小説感想 サイモン・シン「フェルマーの最終定理」



フェルマーの最終定理 (新潮文庫)

フェルマーの最終定理 (新潮文庫)


17世紀、ひとりの数学者が謎に満ちた言葉を残した。「私はこの命題の真に驚くべき証明をもっているが、余白が狭すぎるのでここに記すことはできない」以後、あまりにも有名になったこの数学界最大の超難問「フェルマーの最終定理」への挑戦が始まったが───。天才数学者ワイルズの完全証明に至る波乱のドラマを軸に、3世紀に及ぶ数学者たちの苦闘を描く、感動の数学ノンフィクション!



ワシを信じてコレを買え。


「何だよ、数学ノンフィクションかよ。興味ねーなー」とか思われた貴方、その認識をちょいとばかり改めては貰えませぬかっ!普段ノンフィクションをまったく読まないワシが一発で魅了されてしまった程、本書は面白魅力が溢れまくっているステキ小説なのですぜ。

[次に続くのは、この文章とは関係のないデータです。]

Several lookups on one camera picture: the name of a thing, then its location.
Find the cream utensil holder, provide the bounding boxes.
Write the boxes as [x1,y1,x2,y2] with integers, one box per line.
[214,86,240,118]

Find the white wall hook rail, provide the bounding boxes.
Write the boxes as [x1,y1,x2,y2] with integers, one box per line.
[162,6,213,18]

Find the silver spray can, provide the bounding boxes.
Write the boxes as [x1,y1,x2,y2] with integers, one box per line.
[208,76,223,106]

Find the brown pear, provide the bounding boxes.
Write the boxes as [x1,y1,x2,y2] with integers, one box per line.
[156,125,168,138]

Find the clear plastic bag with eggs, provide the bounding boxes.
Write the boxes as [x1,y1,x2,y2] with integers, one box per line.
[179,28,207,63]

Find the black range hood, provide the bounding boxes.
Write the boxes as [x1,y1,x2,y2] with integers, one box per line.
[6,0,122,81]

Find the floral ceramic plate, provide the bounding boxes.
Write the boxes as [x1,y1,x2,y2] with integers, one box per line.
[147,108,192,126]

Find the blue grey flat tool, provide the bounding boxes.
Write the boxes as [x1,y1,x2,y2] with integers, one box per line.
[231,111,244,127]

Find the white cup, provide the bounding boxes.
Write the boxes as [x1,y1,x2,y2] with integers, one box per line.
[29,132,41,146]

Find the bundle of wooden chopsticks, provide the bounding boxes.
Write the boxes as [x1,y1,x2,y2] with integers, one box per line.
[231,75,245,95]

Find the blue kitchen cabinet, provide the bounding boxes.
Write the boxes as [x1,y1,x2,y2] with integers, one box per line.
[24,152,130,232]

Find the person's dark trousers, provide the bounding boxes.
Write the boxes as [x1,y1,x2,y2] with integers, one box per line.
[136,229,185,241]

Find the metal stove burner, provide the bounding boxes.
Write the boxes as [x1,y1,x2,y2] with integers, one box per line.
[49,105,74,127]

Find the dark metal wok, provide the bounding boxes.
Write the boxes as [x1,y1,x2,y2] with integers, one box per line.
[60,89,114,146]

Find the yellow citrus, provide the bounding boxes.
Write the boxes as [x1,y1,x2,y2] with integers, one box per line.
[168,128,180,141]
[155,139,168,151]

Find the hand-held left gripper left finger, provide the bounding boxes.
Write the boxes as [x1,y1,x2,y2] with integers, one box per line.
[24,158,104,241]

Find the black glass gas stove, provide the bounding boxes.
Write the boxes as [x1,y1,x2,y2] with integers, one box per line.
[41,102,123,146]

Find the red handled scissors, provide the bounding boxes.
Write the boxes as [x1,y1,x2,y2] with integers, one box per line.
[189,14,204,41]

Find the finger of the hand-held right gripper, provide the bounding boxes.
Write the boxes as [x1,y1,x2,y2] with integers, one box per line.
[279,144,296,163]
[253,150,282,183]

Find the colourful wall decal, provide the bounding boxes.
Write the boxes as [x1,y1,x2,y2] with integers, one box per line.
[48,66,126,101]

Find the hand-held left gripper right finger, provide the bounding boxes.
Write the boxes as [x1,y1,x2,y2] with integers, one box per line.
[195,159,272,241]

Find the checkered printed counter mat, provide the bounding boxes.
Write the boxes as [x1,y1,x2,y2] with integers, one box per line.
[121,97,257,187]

「事実は小説よりも奇なり」とは良く言いますが、本書はまさにその良い見本。難攻不落の「フェルマーの最終定理」に取り組む数学者たちの3世紀にも及ぶ栄光・挫折・苦闘のドラマが余すところなく語られており、「実話って凄いなぁ」とまざまざと感じさせてくれるのです。


つーか数学者ワイルズの完全証明へ至るエピソードは「おいおいちょっと出来すぎなんじゃねーの?」と穿ってしまうほどドラマちっく。ここだけでご飯3杯はいける。(何の話だ)

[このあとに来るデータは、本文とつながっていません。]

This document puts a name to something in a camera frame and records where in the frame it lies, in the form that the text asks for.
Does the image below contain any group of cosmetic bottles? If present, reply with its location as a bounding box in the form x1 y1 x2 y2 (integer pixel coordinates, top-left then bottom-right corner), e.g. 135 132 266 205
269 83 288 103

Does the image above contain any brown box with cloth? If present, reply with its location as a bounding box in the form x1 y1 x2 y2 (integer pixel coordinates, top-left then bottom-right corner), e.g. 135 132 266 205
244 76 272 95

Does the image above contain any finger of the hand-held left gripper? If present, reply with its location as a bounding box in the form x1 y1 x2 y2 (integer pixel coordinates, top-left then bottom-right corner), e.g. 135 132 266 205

数学ノンフィクションとはいえ、人間ドラマ部分に力を割いた作品であるが故に、小難しい数学理論などはさらりと流す程度、高校生の数学知識があればまったく問題なく楽しめるのでそんなに敷居は高くありませんよん。むしろ「あー、そーゆー理屈だったの?」と新たな発見があると言えるのではないかな?(ピタゴラスの定理の証明方法とか久しぶりに思い出しましたよ)


もう当サイトを閲覧してくださっているありとあらゆる方に「さあ読めっ、すぐ読めっ、いま読めっ!」とゴリ押しでオススメしたい、極上の逸品。ミステリやSFばっかりもいいですが、たまにはこんな本もどーでせうか?






・・・よし、これで積み状態の「暗号解読」へ弾みがついたな。近日中に手を付けるぞ。